Jeter could not match his .557 batting average and 7 homers from his junior year, but he did hit .508 and finish with 23 RBI despite the fact that his injured ankle stripped him of all his home-run power.
The numbers were good enough to earn Jeter plenty more than the all-district honors that had escaped him in 1991. The American Baseball Coaches Association and USA Today would name Jeter their national High School Player of the Year, and Gatorade would name him its High School Athlete of the Year.
As it turned out, Derek’s draft status did not begin deflating the moment he blew a tire on the first-base bag at Portage. Hal Newhouser still believed Jeter was the best amateur prospect in America, high school or college, and he was hell-bent on the Astros selecting him with the number-one overall pick.
With the Reds picking four slots behind Houston, Reds scouts Fred Hayes and Gene Bennett wanted their team to be ready to scoop up the Astros’ potential fumble.
But Hayes and Bennett were not making the final call for Cincinnati any more than Newhouser was making the final call for Houston. Scouting directors, general managers, and team owners did not make a habit of watching high school games in the Michigan rain and snow, at least not the way their scouts did, and yet they were the ones responsible for deciding who was worth drafting and who was not.
Sometimes those decisions were not about speed and power, but dollars and cents. So veteran scouts who were not in prime position to sign Jeter knew enough to hang in there with the Kalamazoo kid.
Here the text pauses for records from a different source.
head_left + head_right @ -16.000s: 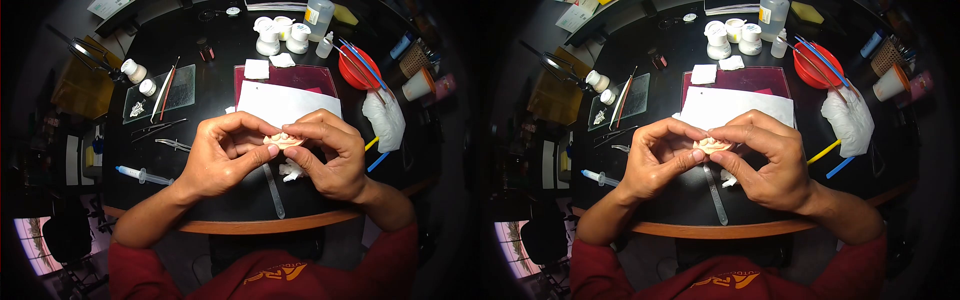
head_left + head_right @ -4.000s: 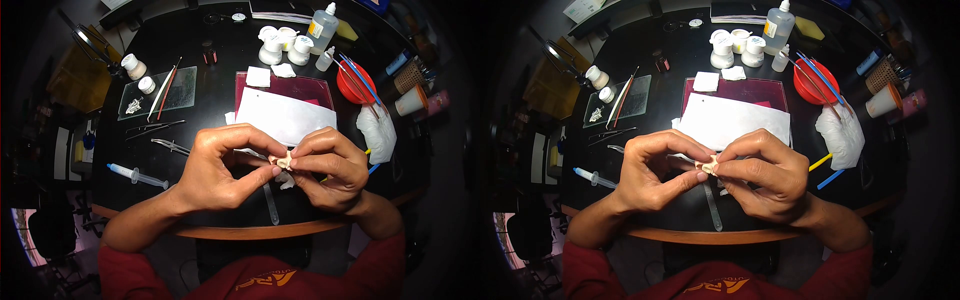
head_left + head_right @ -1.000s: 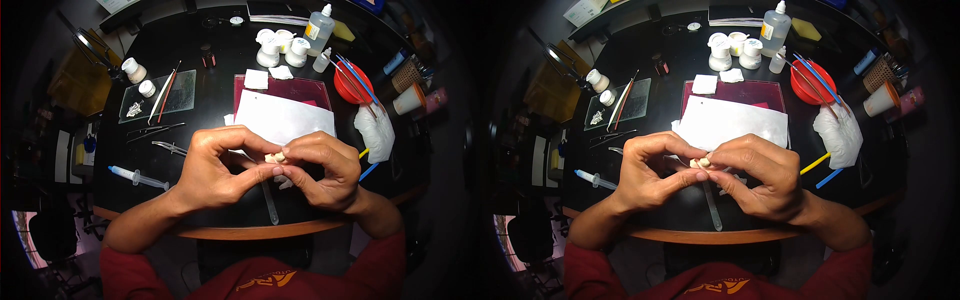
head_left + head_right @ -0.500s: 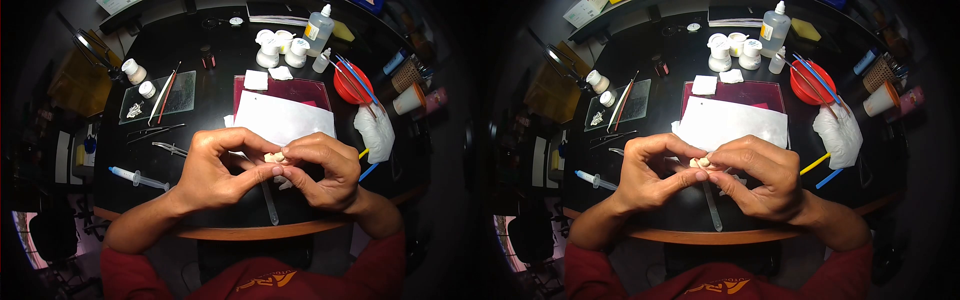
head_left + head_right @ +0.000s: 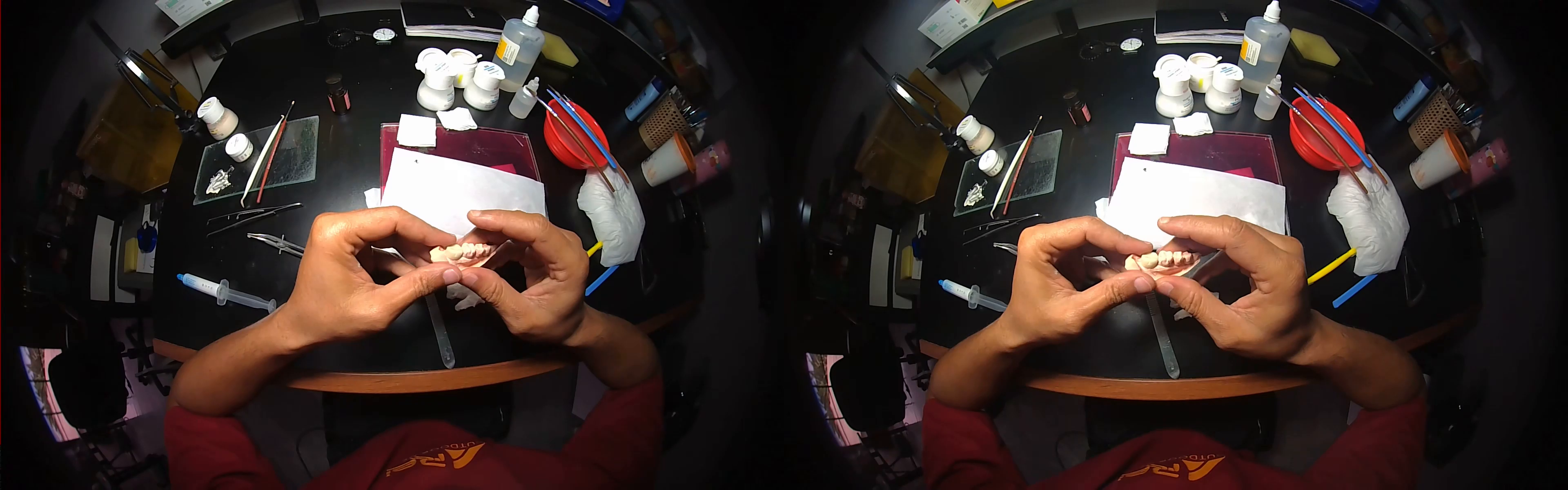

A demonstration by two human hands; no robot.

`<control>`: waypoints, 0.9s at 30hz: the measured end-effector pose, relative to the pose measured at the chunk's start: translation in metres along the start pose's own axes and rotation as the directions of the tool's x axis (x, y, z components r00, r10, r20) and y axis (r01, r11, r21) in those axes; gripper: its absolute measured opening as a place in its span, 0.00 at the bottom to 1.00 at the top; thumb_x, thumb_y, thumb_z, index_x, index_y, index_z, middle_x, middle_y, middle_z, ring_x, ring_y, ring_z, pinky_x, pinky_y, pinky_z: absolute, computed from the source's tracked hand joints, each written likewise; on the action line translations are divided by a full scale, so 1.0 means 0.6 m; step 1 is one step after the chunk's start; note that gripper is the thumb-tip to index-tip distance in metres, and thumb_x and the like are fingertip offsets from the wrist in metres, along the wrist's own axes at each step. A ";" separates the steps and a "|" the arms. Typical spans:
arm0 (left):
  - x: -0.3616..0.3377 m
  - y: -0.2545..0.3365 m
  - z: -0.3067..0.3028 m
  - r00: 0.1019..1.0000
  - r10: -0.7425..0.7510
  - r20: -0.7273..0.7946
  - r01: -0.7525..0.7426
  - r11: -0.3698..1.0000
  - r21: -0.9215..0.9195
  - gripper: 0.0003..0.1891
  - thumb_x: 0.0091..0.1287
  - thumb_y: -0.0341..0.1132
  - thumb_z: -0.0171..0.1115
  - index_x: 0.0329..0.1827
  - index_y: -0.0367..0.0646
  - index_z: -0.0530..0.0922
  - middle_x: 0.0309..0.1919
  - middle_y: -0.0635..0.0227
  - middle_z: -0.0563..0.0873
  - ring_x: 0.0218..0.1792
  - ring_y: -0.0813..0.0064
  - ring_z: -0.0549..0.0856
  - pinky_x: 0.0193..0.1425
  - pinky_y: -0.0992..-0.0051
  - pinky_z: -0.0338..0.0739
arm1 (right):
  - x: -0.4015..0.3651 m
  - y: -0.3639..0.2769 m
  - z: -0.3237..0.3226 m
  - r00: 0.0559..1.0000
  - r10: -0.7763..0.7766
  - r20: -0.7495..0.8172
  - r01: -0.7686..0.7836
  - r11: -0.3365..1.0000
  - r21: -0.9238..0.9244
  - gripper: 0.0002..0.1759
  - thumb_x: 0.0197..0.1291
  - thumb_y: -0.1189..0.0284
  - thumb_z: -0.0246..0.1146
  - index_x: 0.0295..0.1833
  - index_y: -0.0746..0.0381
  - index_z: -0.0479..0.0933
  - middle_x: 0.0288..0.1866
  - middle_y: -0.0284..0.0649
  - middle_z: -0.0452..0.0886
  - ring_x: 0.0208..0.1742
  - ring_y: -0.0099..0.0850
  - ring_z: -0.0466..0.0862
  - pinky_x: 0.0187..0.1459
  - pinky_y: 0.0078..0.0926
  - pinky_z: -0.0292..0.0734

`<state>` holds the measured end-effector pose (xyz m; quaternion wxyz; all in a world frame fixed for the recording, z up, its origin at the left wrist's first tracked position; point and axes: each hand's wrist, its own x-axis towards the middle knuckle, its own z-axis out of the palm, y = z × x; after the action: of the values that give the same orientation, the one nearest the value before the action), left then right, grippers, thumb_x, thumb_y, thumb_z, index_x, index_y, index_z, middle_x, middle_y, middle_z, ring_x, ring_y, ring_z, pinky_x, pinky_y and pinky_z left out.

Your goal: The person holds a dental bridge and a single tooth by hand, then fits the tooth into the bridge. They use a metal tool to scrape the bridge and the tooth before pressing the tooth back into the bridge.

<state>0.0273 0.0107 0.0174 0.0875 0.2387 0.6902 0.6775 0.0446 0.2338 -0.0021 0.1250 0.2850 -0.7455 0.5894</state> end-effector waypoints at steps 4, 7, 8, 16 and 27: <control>0.000 -0.004 0.000 1.000 0.004 -0.002 -0.004 1.000 -0.023 0.12 0.63 0.25 0.78 0.46 0.31 0.87 0.40 0.58 0.91 0.39 0.79 0.90 0.42 0.82 0.85 | 0.002 -0.005 -0.004 1.000 0.002 0.020 -0.001 0.999 -0.051 0.23 0.57 0.78 0.78 0.58 0.69 0.82 0.43 0.47 0.89 0.44 0.31 0.92 0.42 0.22 0.86; 0.000 -0.004 -0.002 1.000 0.008 0.007 -0.008 1.000 0.007 0.12 0.63 0.25 0.78 0.46 0.31 0.87 0.39 0.58 0.91 0.39 0.79 0.90 0.42 0.82 0.85 | 0.001 -0.003 -0.003 1.000 -0.009 0.012 0.009 0.998 -0.061 0.23 0.57 0.77 0.79 0.57 0.69 0.82 0.42 0.47 0.90 0.42 0.32 0.92 0.42 0.23 0.85; 0.000 -0.004 -0.002 1.000 0.003 0.006 -0.003 1.000 0.007 0.12 0.63 0.25 0.78 0.47 0.31 0.87 0.39 0.58 0.91 0.39 0.79 0.90 0.42 0.82 0.85 | 0.002 -0.004 -0.003 1.000 -0.018 0.020 0.020 0.997 -0.072 0.22 0.57 0.77 0.79 0.57 0.69 0.83 0.42 0.47 0.90 0.42 0.32 0.92 0.41 0.23 0.85; -0.001 -0.005 -0.003 1.000 0.004 0.014 -0.004 1.000 -0.004 0.12 0.64 0.25 0.77 0.48 0.30 0.86 0.39 0.57 0.92 0.38 0.79 0.90 0.41 0.82 0.85 | 0.010 -0.007 -0.009 0.994 -0.077 0.081 0.086 0.990 -0.110 0.16 0.58 0.78 0.78 0.51 0.69 0.84 0.41 0.48 0.89 0.40 0.31 0.92 0.39 0.22 0.86; -0.002 -0.004 -0.003 1.000 0.003 0.020 -0.003 1.000 -0.010 0.12 0.64 0.24 0.76 0.48 0.29 0.86 0.39 0.57 0.91 0.37 0.80 0.90 0.41 0.83 0.86 | 0.014 -0.011 -0.009 0.992 -0.090 0.094 0.100 0.989 -0.110 0.14 0.59 0.78 0.77 0.49 0.69 0.85 0.41 0.48 0.89 0.39 0.30 0.91 0.38 0.22 0.86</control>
<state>0.0268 0.0085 0.0152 0.0948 0.2460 0.6855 0.6787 0.0408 0.2357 0.0088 0.1361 0.3383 -0.7684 0.5258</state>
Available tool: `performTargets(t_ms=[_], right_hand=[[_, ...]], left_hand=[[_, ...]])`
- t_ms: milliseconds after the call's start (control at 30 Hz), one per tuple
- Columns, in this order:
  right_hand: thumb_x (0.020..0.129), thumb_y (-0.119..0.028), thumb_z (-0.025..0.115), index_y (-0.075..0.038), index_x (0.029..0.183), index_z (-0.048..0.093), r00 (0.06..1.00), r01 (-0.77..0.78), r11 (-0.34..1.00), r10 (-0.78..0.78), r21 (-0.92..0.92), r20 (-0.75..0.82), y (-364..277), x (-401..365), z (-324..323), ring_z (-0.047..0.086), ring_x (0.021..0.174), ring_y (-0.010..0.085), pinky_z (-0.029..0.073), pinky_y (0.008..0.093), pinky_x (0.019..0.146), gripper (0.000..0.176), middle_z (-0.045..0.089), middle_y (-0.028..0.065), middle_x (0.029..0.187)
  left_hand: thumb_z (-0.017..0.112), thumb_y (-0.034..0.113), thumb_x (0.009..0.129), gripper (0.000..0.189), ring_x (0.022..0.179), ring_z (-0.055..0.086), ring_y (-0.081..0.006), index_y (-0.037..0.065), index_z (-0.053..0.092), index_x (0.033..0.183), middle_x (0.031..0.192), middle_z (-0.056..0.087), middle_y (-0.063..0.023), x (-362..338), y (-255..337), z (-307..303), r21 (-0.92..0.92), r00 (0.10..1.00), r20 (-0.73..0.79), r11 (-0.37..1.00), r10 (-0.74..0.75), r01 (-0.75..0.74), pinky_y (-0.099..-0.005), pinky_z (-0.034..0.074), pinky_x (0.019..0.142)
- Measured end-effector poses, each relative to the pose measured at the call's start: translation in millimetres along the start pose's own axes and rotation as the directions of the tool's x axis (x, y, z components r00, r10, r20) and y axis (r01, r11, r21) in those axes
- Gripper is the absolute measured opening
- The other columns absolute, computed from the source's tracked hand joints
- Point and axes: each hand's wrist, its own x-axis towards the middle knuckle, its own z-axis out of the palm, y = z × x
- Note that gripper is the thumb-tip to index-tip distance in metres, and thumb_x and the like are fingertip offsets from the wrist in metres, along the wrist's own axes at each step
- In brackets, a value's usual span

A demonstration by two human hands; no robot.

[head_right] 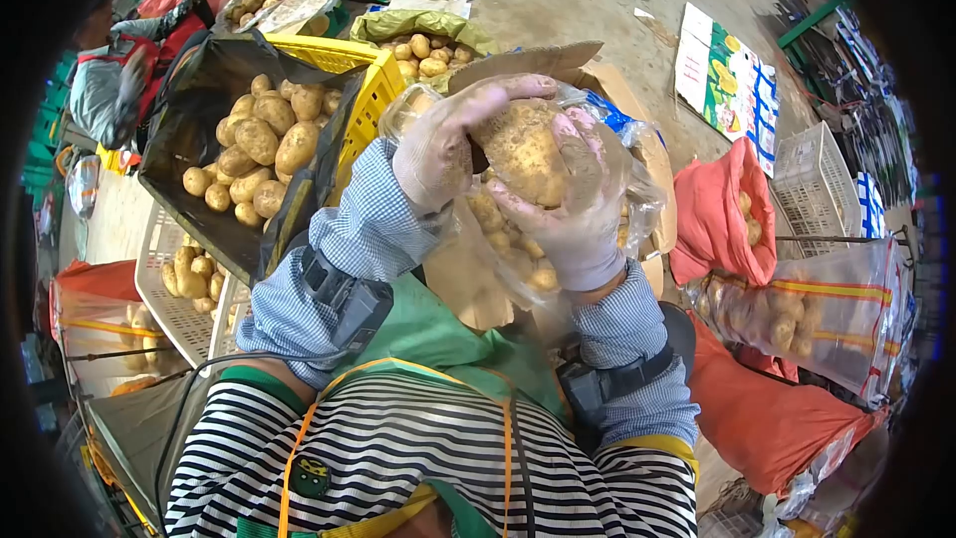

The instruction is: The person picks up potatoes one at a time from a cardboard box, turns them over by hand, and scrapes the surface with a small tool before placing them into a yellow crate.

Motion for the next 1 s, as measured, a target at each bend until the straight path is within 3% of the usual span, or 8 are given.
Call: performTargets(t_ms=[67,200,267,367,467,700,900,1000], right_hand=[[0.063,-0.030,0.089,-0.004,0.133,0.049,1.000,-0.007,1.000,0.007,-0.003,0.005,-1.2,0.9,-1.4,0.049,0.120,0.0377,0.044,0.0471,0.096,0.085,0.046,0.0163,0.132],[0.063,-0.030,0.089,-0.004,0.134,0.049,0.996,-0.076,0.994,0.079,0.080,-0.038,-7.6,7.3,-3.2,0.049,0.119,0.0374,0.043,0.0473,0.097,0.086,0.048,0.0162,0.131],[0.063,-0.031,0.089,-0.005,0.134,0.048,0.998,-0.039,0.999,0.039,0.005,-0.045,-9.0,7.4,-4.4,0.048,0.120,0.0368,0.042,0.0476,0.099,0.086,0.048,0.0162,0.131],[0.064,-0.032,0.088,-0.005,0.135,0.048,0.997,-0.065,0.997,0.066,0.037,-0.044,-7.2,4.0,-2.7,0.048,0.120,0.0364,0.041,0.0481,0.099,0.085,0.049,0.0155,0.131],[0.066,-0.033,0.086,-0.005,0.135,0.048,0.998,-0.029,0.999,0.030,0.020,-0.052,-5.0,4.5,-1.6,0.047,0.121,0.0364,0.040,0.0487,0.100,0.084,0.049,0.0145,0.132],[0.067,-0.032,0.085,-0.006,0.137,0.046,1.000,-0.013,1.000,0.013,-0.015,0.002,1.8,5.2,-4.3,0.047,0.121,0.0360,0.039,0.0482,0.101,0.084,0.049,0.0141,0.133],[0.075,-0.033,0.080,-0.001,0.135,0.045,0.991,-0.124,0.985,0.128,0.123,-0.028,1.7,7.9,-1.4,0.052,0.116,0.0345,0.044,0.0467,0.096,0.077,0.053,0.0148,0.128],[0.084,-0.036,0.073,0.002,0.133,0.045,0.670,-0.669,0.321,0.652,0.670,0.356,6.3,7.9,-4.9,0.059,0.110,0.0309,0.050,0.0404,0.092,0.068,0.058,0.0155,0.122]], left_hand=[[0.055,0.019,0.095,0.037,0.123,0.054,-0.0247,0.002,0.055,0.128,0.134,0.054,-0.0140,-4.9,9.1,0.3,0.561,0.935,0.249,0.749,0.253,-0.352,-0.0322,0.045,0.101],[0.064,0.007,0.084,0.042,0.125,0.053,-0.0300,0.006,0.056,0.126,0.133,0.056,-0.0164,-0.7,15.5,3.7,0.199,0.999,0.012,0.979,-0.045,0.042,-0.0329,0.045,0.101],[0.066,0.007,0.082,0.048,0.122,0.056,-0.0298,0.005,0.055,0.129,0.128,0.059,-0.0152,7.0,17.0,-8.3,0.717,0.901,0.311,0.547,0.303,-0.431,-0.0320,0.045,0.102],[0.062,0.009,0.083,0.046,0.115,0.060,-0.0281,0.004,0.056,0.128,0.126,0.062,-0.0132,1.1,22.3,-3.6,0.842,0.877,0.338,0.308,0.340,-0.444,-0.0309,0.046,0.099],[0.061,0.006,0.078,0.048,0.110,0.062,-0.0283,0.005,0.058,0.125,0.126,0.062,-0.0140,6.7,2.7,-14.3,0.349,0.952,0.171,0.888,0.254,-0.299,-0.0304,0.048,0.096],[0.058,0.000,0.078,0.024,0.100,0.067,-0.0227,0.004,0.067,0.099,0.126,0.063,-0.0156,-10.1,31.0,-1.9,0.517,0.995,-0.040,0.851,-0.089,0.097,-0.0275,0.053,0.081],[0.059,0.007,0.085,0.019,0.101,0.065,-0.0197,0.006,0.068,0.102,0.131,0.060,-0.0130,-4.1,18.7,-19.4,0.744,0.943,0.289,0.582,0.165,-0.330,-0.0264,0.053,0.081],[0.061,0.022,0.093,0.031,0.112,0.060,-0.0168,0.006,0.063,0.120,0.130,0.060,-0.0104,0.4,1.9,-16.8,0.151,0.986,-0.082,0.976,-0.147,0.158,-0.0273,0.050,0.089]])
Dick Groch was one of those scouts. He was hiding in plain sight at Jeter’s games, avoiding eye contact with the shortstop, and declining to introduce himself to Jeter’s coach.
/> Zomer took calls all day from scouts needing directions to Kalamazoo Central, from scouts asking for weather reports and places to eat. Sometimes the phone rang in the small hours of night, and Zomer never cared.
“When you’re doing it for a kid like Derek,” he said, “you don’t mind at all.”
But Dick Groch did not bother to set up a meeting or even to stop by the batting cage to say hello.
“Never met him,” Zomer said. “I had no idea who he was.”
Groch was employed by the New York Yankees, and as draft day approached, he was finally emerging from the bushes and preparing to pounce.
Dick Groch first saw Derek Jeter at a baseball camp in Mount Morris, Michigan, where the shortstop fielded ground balls, showed off his arm, and ran the sixty-yard dash. Groch was standing next to an assistant coach at Michigan State who was taken by the teen’s talents and who wanted to get Jeter on his mailing list.
“You’d better save your postage,” Groch told the coach. “That kid’s not going to school.”
The Yankees’ scout had been watching Jeter for only half an hour when he ruined that Michigan State assistant’s day. Groch had been a junior baseball coach for eighteen years, and he had seen dozens of prospects come and go as a scout.
He knew a star when he saw one.
“When you look in the window of a jewelry store,” Groch said, “it doesn’t take long to see that big ring. If you’ve been in it as long as I had, you know the difference between going to the Kentucky Derby and the county fair.”
Groch could not help himself. The young shortstop inspired the veteran scout to empty his considerable bag of metaphors.